# [Brief]
All lines in the data below carrying the string "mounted" are to be located and copied.

# [Records from a data collection]
• • • • • • •

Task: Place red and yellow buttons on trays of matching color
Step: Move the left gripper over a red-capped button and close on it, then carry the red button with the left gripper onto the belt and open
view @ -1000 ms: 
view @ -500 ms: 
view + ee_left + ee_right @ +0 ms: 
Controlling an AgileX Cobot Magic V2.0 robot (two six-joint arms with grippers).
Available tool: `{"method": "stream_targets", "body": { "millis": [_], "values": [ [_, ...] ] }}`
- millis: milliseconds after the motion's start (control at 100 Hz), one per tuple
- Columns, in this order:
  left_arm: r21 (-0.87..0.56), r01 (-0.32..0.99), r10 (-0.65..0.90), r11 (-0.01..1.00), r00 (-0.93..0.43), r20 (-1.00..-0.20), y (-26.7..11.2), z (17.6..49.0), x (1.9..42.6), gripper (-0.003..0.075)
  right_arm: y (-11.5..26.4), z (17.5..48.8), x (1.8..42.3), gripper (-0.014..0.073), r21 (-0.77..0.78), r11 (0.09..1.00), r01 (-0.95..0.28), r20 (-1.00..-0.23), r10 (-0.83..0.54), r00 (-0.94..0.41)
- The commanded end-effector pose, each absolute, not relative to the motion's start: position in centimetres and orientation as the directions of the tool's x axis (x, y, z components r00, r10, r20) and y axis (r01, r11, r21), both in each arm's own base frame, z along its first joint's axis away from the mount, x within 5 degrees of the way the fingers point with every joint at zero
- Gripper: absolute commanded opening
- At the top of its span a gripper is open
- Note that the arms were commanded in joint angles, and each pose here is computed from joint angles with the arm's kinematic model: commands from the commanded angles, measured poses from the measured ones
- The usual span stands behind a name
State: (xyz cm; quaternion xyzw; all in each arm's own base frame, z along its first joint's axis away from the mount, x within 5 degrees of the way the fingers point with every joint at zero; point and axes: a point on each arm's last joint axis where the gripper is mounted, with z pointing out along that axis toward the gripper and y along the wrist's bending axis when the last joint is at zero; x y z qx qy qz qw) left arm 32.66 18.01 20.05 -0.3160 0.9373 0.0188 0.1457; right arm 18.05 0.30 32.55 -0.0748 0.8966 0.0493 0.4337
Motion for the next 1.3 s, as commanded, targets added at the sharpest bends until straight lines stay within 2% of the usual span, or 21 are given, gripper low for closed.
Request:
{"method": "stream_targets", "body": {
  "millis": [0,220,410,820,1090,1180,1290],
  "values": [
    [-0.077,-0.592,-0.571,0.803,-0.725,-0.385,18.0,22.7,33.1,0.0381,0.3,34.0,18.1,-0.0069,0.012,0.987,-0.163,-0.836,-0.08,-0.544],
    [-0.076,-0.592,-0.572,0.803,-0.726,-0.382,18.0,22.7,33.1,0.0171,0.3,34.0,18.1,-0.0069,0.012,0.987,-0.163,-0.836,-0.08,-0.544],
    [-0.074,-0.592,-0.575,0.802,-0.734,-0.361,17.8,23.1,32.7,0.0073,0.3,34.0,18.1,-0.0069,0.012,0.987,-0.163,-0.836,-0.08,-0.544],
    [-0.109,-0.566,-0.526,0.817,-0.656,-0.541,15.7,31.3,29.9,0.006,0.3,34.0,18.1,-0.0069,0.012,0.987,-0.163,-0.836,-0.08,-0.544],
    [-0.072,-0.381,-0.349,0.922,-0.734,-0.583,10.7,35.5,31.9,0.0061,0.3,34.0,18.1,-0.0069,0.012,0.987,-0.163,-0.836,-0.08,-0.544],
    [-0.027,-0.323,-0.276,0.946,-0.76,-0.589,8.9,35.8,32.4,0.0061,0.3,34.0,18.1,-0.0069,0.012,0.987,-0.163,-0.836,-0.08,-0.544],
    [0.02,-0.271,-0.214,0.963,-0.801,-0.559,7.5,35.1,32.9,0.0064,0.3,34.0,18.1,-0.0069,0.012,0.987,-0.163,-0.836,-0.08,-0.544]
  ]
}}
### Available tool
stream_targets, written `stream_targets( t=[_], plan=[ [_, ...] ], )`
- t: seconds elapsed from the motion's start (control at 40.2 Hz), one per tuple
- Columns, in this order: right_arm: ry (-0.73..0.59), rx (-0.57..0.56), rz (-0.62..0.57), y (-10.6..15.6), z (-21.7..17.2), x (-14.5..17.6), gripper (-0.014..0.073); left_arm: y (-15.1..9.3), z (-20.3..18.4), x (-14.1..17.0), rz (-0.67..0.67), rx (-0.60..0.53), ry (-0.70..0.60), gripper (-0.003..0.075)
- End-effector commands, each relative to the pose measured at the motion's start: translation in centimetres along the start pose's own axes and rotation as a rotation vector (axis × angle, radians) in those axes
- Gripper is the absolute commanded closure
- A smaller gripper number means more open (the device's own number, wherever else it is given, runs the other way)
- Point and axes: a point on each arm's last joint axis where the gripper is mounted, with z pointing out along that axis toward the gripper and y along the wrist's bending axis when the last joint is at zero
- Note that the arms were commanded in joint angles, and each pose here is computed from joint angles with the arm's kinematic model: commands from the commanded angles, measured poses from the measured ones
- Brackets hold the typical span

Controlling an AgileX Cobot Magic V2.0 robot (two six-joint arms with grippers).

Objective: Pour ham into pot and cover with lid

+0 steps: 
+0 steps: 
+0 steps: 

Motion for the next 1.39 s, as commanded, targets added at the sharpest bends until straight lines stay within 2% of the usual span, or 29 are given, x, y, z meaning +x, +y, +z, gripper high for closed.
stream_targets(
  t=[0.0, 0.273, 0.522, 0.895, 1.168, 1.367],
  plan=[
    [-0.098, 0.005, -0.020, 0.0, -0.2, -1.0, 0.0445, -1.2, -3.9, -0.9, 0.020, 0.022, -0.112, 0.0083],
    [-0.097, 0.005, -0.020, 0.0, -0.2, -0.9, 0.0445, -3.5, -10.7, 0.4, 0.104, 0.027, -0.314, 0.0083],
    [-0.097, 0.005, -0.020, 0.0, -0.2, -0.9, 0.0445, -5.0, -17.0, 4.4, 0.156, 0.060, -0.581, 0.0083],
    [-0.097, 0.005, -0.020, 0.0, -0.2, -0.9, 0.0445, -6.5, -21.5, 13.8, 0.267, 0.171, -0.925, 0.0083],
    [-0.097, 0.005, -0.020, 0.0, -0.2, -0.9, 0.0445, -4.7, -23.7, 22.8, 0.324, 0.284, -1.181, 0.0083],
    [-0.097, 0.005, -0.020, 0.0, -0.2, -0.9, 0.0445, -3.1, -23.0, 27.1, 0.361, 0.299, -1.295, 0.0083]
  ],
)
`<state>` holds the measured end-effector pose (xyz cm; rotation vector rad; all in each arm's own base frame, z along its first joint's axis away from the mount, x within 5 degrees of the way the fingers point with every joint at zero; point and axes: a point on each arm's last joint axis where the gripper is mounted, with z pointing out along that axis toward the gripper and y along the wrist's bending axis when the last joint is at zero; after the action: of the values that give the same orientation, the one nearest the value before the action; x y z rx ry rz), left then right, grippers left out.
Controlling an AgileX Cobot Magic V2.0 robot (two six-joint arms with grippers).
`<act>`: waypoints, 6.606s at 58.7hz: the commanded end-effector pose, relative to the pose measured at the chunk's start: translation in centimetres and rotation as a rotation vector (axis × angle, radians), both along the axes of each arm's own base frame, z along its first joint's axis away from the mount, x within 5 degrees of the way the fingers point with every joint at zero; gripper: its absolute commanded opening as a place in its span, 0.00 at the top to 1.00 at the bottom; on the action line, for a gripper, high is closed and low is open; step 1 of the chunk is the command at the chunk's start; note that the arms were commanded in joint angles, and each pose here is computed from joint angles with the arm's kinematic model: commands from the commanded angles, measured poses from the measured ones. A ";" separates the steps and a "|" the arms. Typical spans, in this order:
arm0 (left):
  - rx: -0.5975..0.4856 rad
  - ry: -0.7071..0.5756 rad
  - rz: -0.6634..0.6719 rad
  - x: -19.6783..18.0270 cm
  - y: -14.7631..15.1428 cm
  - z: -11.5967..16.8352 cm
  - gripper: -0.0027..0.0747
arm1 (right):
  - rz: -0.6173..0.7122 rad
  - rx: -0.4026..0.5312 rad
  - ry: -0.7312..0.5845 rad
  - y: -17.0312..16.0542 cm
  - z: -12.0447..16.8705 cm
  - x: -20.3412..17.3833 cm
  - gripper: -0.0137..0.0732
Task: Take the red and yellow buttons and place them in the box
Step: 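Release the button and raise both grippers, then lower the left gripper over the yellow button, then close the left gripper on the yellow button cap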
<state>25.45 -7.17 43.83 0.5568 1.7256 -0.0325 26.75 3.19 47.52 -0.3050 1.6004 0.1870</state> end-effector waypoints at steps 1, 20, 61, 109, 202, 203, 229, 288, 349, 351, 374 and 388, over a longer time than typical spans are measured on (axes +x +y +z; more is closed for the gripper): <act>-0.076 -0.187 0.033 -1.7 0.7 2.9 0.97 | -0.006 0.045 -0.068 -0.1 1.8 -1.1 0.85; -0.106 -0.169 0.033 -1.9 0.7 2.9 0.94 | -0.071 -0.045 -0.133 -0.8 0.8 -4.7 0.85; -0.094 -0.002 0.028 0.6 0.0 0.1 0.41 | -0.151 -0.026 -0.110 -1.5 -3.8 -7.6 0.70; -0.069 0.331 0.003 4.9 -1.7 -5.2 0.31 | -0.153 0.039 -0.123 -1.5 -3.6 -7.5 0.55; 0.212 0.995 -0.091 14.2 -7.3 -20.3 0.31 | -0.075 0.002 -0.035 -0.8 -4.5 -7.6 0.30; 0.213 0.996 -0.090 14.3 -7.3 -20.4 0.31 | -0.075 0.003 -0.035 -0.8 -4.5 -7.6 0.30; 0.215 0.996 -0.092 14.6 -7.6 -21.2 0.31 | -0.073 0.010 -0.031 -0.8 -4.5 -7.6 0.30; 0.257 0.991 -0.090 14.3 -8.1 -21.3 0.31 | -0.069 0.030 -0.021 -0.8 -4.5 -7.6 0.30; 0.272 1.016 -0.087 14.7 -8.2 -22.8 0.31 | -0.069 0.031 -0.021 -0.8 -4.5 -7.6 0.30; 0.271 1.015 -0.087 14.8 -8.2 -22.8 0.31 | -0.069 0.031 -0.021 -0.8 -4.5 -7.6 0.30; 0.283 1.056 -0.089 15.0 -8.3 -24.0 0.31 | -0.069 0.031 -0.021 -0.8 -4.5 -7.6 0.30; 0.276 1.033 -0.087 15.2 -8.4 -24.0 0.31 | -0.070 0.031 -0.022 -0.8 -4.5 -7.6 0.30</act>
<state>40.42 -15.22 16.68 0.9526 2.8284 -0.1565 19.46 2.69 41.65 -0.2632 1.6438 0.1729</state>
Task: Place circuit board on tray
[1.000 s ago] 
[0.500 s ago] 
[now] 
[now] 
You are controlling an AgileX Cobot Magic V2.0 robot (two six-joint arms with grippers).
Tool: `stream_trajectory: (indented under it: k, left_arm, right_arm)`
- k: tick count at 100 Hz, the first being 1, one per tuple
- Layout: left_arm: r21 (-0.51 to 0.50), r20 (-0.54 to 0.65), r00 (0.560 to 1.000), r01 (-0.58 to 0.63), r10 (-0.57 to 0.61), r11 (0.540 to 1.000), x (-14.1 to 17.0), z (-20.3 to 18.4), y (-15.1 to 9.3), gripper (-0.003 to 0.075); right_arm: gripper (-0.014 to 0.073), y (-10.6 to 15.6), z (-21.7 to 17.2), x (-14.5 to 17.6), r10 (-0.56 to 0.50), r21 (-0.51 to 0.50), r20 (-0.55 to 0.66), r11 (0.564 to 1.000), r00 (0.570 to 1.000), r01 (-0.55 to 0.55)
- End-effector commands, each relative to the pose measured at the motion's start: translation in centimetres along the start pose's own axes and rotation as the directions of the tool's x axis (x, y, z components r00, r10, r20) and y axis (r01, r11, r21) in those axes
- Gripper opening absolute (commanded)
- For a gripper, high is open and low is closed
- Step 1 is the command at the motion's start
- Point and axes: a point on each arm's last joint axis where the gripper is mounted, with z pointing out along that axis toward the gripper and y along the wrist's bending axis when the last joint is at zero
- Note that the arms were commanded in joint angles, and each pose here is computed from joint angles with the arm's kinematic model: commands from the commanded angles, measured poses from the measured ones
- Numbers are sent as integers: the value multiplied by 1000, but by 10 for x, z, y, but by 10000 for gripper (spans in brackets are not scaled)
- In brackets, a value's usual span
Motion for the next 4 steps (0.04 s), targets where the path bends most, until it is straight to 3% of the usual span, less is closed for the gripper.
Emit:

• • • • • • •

# [Expected answer]
State: (xyz cm; quaternion xyzw; all in each arm's own base frame, z along its first joint's axis away from the mount, x within 5 degrees of the way the fingers point with every joint at zero; point and axes: a point on each arm's last joint axis where the gripper is mounted, with z pointing out along that axis toward the gripper and y along the wrist's bending axis when the last joint is at zero; x y z qx qy qz qw) left arm 32.66 18.01 20.05 -0.3160 0.9373 0.0188 0.1457; right arm 18.05 0.30 32.55 -0.0748 0.8966 0.0493 0.4337
- Point and axes: a point on each arm's last joint axis where the gripper is mounted, with z pointing out along that axis toward the gripper and y along the wrist's bending axis when the last joint is at zero
`<state>` holds the measured end-effector pose (xyz cm; rotation vector rad; all in each arm's own base frame, z along its first joint's axis away from the mount, x within 5 degrees of the way the fingers point with every joint at zero; point and axes: a point on each arm's last joint axis where the gripper is mounted, with z pointing out along that axis toward the gripper and y along the wrist's bending axis when the last joint is at zero; after the action: of the values that give the same orientation, the one nearest the value before the action; x y z rx ry rz), left then right, grippers left out.
- Point and axes: a point on each arm's last joint axis where the gripper is mounted, with z pointing out along that axis toward the gripper and y along the wrist's bending axis when the last joint is at zero

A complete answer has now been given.